Vordering tot het instellen van een Ondernemingsraad
16. Becis erkent dat zij een groeiende organisatie is en meer dan vijftig werknemers in dienst heeft, maar dat zij (nog) geen ondernemingsraad heeft ingesteld. Het organiseren van OR-verkiezingen zal op termijn deel gaan uitmaken van de professionalisering van Becis. Op dit moment heeft [eiseres] echter geen belang bij deze vordering. Niet valt in te zien wat het bestaan van een ondernemingsraad nu nog toevoegt aan haar geschil met Becis. Deze vordering zal worden afgewezen.
Dwangsom
17. Op de toewijsbare vorderingen zal een dwangsom worden gesteld als gevorderd. De dwangsom wordt gemaximeerd tot € 100.000,00.
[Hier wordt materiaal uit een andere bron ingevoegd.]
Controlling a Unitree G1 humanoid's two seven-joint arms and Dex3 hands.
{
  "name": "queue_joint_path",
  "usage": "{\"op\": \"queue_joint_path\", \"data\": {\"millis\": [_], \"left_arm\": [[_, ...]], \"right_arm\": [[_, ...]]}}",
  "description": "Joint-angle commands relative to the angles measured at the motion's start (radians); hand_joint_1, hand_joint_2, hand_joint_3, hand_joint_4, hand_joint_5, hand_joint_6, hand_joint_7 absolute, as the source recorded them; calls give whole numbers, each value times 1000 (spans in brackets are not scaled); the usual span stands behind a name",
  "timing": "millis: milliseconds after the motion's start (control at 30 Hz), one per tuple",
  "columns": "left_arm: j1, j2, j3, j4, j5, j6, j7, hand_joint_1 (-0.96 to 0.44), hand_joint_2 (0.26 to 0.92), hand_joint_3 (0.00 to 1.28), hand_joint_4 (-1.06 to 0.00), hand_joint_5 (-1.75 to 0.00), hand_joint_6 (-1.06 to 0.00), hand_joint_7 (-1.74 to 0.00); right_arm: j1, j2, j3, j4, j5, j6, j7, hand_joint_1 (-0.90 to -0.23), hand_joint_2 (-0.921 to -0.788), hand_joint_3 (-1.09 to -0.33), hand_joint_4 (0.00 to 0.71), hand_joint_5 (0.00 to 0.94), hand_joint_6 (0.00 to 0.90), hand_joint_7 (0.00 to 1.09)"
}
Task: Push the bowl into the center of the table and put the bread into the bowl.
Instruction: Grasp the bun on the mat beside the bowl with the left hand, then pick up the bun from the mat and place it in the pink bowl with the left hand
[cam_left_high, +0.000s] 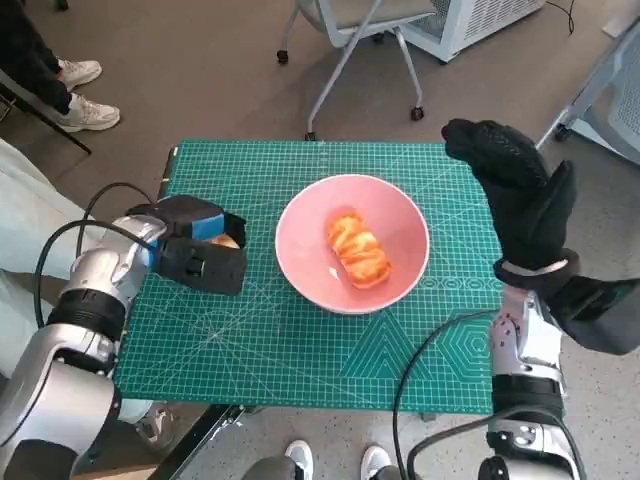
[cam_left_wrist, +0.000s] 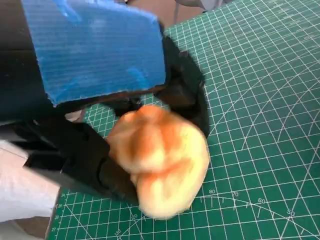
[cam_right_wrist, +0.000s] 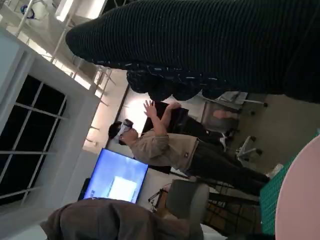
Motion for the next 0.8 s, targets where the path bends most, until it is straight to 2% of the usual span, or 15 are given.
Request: {"op": "queue_joint_path", "data": {"millis": [33, 300, 533, 800], "left_arm": [[-6, 26, 22, -16, -20, 5, -21, 1, 920, 79, -636, -1338, -678, -989], [-2, 71, 115, -171, -102, 24, -87, 1, 921, 83, -640, -1344, -666, -989], [78, 114, 218, -434, -188, 29, -104, 2, 920, 66, -715, -1180, -612, -1132], [145, 125, 297, -687, -242, 13, -99, 2, 919, 29, -780, -1073, -633, -1148]], "right_arm": [[29, 2, -3, 7, 7, 8, 0, -647, -921, -720, 174, 0, 72, 491], [26, 0, -8, 15, 10, 7, 4, -647, -921, -719, 173, 0, 74, 487], [23, 3, -5, 14, 4, 7, -1, -642, -921, -719, 173, 0, 76, 483], [17, 2, -4, 21, 10, 17, 7, -645, -921, -723, 170, 0, 74, 482]]}}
Buitengerechtelijke kosten
18. De vordering van [eiseres] tot betaling van buitengerechtelijke incassokosten wordt afgewezen. Weliswaar heeft zij een factuur overgelegd van gemaakte kosten van rechtsbijstand, maar uit deze factuur valt niet af te leiden of er werkzaamheden verricht zijn die voor vergoeding in aanmerking komen op grond van artikel 6:96 BW, ofwel dat dit kosten zijn ter voorbereiding van gedingstukken en ter instructie van de zaak. Die laatste categorie kosten vallen niet onder buitengerechtelijke kosten, maar worden meegenomen in de proceskosten (art 241 Rv).
Proceskosten
19. Becis dient als de in het ongelijk gestelde partij met de proceskosten te worden belast.

BESLISSING

De kantonrechter:
veroordeelt Becis om [eiseres] binnen 1 dag na betekening van dit vonnis weder te werk te stellen bij Becis op een wijze dat zij ongehinderd haar gebruikelijke werkzaamheden kan verrichten in overeenstemming met de tussen partijen gesloten arbeidsovereenkomst;
veroordeelt Becis om de telefoon, de account en de laptop van [eiseres] , die door Becis aan haar ter beschikking zijn gesteld voor privé en zakelijk gebruik, weer toegankelijk te maken voor [eiseres] binnen 1 dag na betekening van dit vonnis;
bepaalt dat als Becis niet aan de veroordelingen onder I. en II. voldoet, zij een dwangsom verbeurt van € 1.000,00 per dag, althans dagdeel, met een maximum van € 100.000,00;
veroordeelt Becis in de kosten van het geding, tot op heden aan de zijde van [eiseres] begroot op:
- exploot € 106,46
- salaris € 480,00
- griffierecht € 83,00 +
-----------------
totaal € 669,46
voor zover van toepassing, inclusief btw;
veroordeelt Becis in de na dit vonnis ontstane kosten, begroot op € 60,00 aan salaris gemachtigde, te verhogen met een bedrag van € 68,00 en de explootkosten van betekening van het vonnis, een en ander voor zover van toepassing inclusief btw, onder de voorwaarde dat Becis niet binnen veertien dagen na aanschrijving volledig aan dit vonnis heeft voldaan en betekening van het vonnis pas na veertien dagen na aanschrijving heeft plaatsgevonden;
verklaart de veroordelingen uitvoerbaar bij voorraad;
wijst af het meer of anders gevorderde.
Dit vonnis is gewezen door mr. M.V. Ulrici, kantonrechter, en in het openbaar uitgesproken op 18 december 2020 in tegenwoordigheid van de griffier.